US soldier in Afghanistan
American forces have not commented in detail on the incident
Five policemen have been killed in Helmand province in the south of Afghanistan in what appears to have been a clash between friendly forces.

Initial reports from the ministry of interior and the deputy police chief for Helmand said American troops had been responsible for the deaths.

The government even went as far as to criticise the US troops.

But the US-led coalition has denied any involvement in the incident and has refused to comment further.

'Not excusable'

The Nato-led International Security Assistance Force has also denied reports that American troops working under their command had been at the scene.

The government has demanded a "full explanation" into the attack, which it said was "not excusable".
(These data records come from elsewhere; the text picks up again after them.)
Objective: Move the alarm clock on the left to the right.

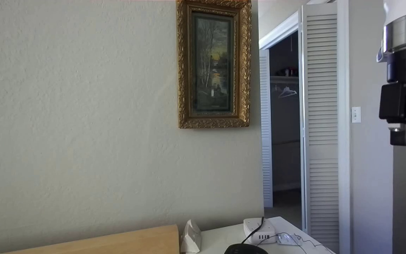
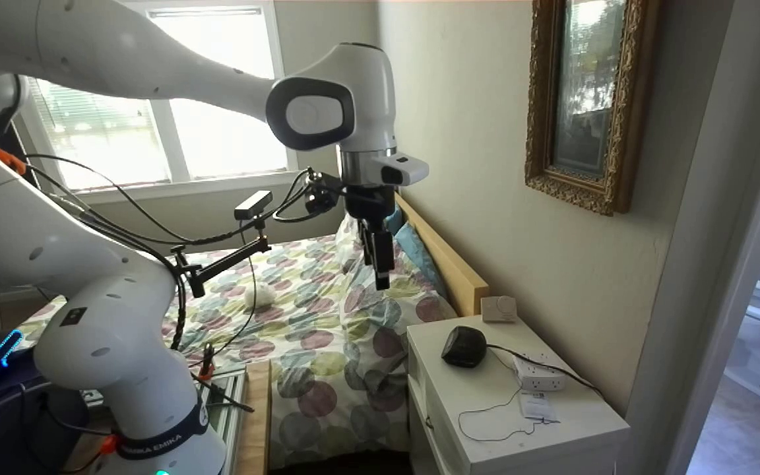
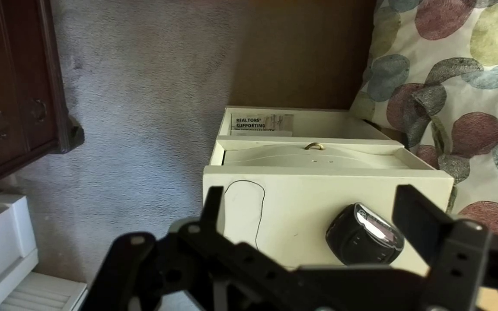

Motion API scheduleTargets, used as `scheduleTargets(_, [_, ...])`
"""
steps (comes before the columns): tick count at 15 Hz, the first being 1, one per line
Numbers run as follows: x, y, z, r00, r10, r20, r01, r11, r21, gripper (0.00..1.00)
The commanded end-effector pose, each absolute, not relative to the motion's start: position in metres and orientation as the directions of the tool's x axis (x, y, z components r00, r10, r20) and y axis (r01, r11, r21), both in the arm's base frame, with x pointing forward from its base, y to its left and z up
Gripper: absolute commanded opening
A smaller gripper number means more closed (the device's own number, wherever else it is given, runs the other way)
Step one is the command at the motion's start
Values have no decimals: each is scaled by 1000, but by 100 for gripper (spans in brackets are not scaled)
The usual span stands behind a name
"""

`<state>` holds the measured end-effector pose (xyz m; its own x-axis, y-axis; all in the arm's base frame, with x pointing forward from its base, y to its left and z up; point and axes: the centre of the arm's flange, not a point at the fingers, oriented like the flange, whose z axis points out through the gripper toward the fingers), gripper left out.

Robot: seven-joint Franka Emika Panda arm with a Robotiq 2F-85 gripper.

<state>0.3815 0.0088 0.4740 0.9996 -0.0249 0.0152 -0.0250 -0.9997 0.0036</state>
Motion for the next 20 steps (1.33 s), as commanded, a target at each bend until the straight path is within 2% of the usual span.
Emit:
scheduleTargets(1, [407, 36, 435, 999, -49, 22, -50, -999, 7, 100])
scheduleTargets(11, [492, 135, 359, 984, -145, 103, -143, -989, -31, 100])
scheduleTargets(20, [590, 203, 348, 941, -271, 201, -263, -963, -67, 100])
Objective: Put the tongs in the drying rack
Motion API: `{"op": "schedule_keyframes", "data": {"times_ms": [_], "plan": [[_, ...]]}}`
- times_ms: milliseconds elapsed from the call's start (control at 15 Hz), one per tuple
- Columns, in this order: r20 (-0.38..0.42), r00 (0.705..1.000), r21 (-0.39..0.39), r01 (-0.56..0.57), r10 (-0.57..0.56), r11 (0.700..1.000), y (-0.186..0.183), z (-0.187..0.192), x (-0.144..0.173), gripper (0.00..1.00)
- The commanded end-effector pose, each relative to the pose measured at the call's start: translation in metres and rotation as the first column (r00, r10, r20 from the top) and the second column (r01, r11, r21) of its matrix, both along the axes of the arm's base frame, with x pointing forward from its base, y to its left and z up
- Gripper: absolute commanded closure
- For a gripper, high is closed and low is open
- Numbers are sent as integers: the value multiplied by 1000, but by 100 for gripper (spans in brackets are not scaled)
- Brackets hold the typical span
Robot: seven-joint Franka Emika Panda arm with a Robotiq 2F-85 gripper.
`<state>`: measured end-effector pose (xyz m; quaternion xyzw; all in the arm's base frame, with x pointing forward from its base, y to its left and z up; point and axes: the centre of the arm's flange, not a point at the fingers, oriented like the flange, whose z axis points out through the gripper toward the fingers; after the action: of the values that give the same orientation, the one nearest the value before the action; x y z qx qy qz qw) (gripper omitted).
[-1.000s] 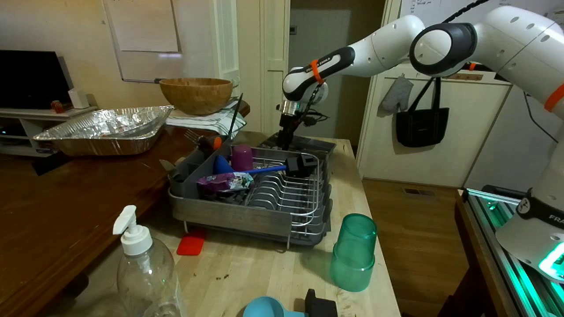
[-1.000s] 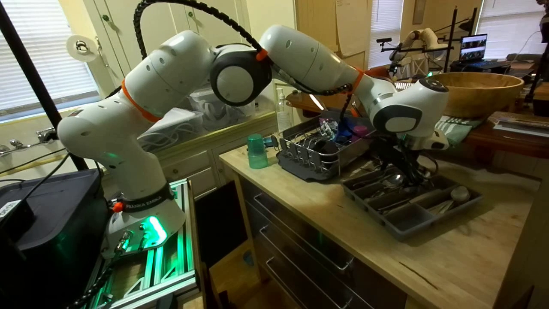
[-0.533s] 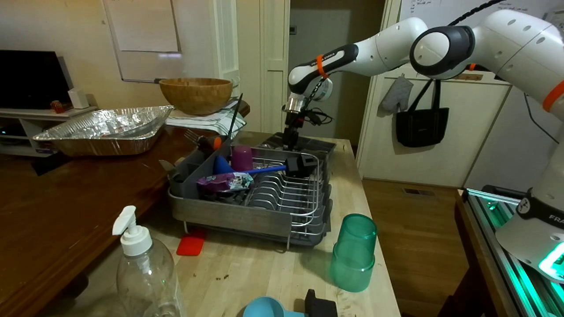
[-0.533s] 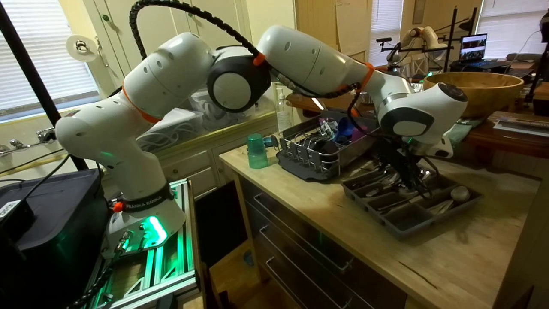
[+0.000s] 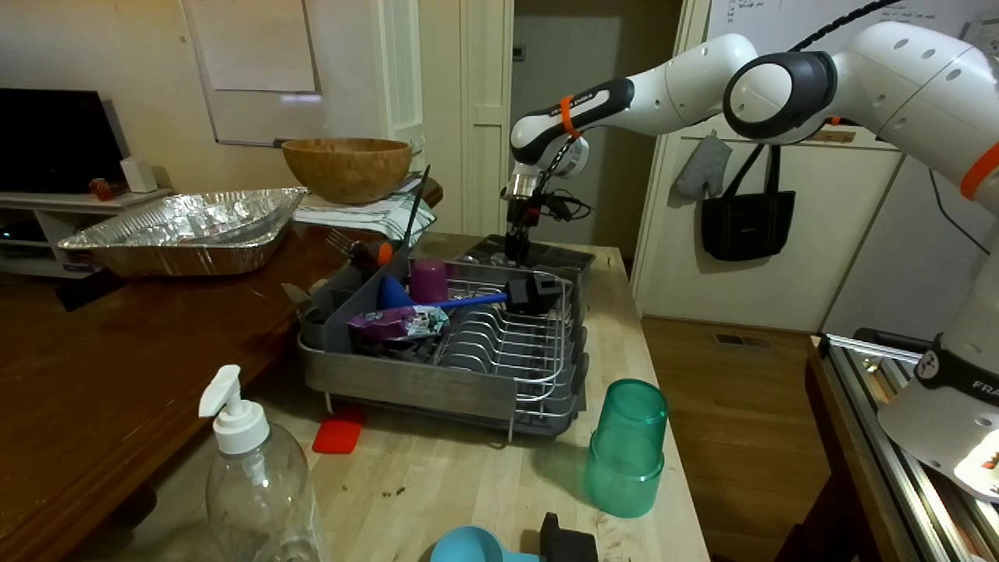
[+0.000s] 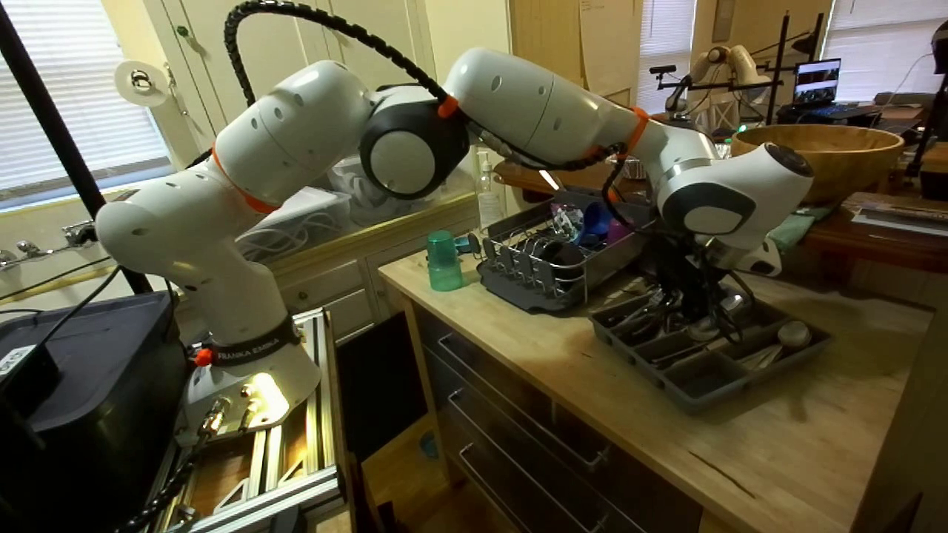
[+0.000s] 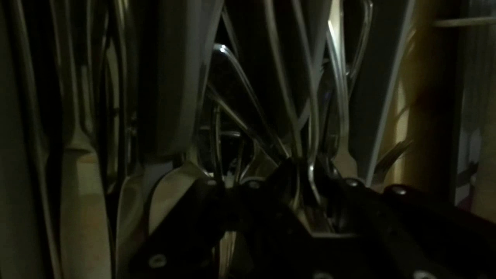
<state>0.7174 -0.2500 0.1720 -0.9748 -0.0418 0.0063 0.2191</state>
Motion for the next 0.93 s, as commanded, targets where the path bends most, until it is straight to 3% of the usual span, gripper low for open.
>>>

Afghan men shout anti-American slogans after the killing of civilians.
Protests have been held over US forces allegedly targeting civilians

What appears to have happened, based on information from officials who did not want to be named, is that an Afghan National Army (ANA) unit approached a police check point in the village of Spin Kalay, near Gereshk, and was fired upon.

They then returned fire, and in that shooting some auxiliary police were killed and injured.

An American Embedded Training Team vehicle then arrived on the scene.

These are teams of trainers and mentors who work with Afghan forces as part of international efforts to establish a strong Afghan army.

The suggestion is that they did not join in the firing, but arrived in the immediate aftermath.

The question is why the ANA were fired upon by the police.

Confusion

Auxiliary police units are local people trained up to support the Afghan National Police who are still weak after the decades of war.

They are sometimes little more than local militia, not wearing uniforms and answering to their local commanders - who have pledged allegiance to the government.

Their connections with the Taleban are in places brought into question in the murky world of southern Afghan tribal politics.

The suggestion from officials is that those firing on the Afghan army may well have been consorting with the police.

The lack of accurate information for hours after the incident is an indication of the kind of confusion there is on the ground between multinational and Afghan forces.

It also betrays the complexities of fighting an insurgency labelled with the blanket term "Taleban", but which can be so much more nuanced in reality, tied up in tribal disputes, warlords and the opium trade.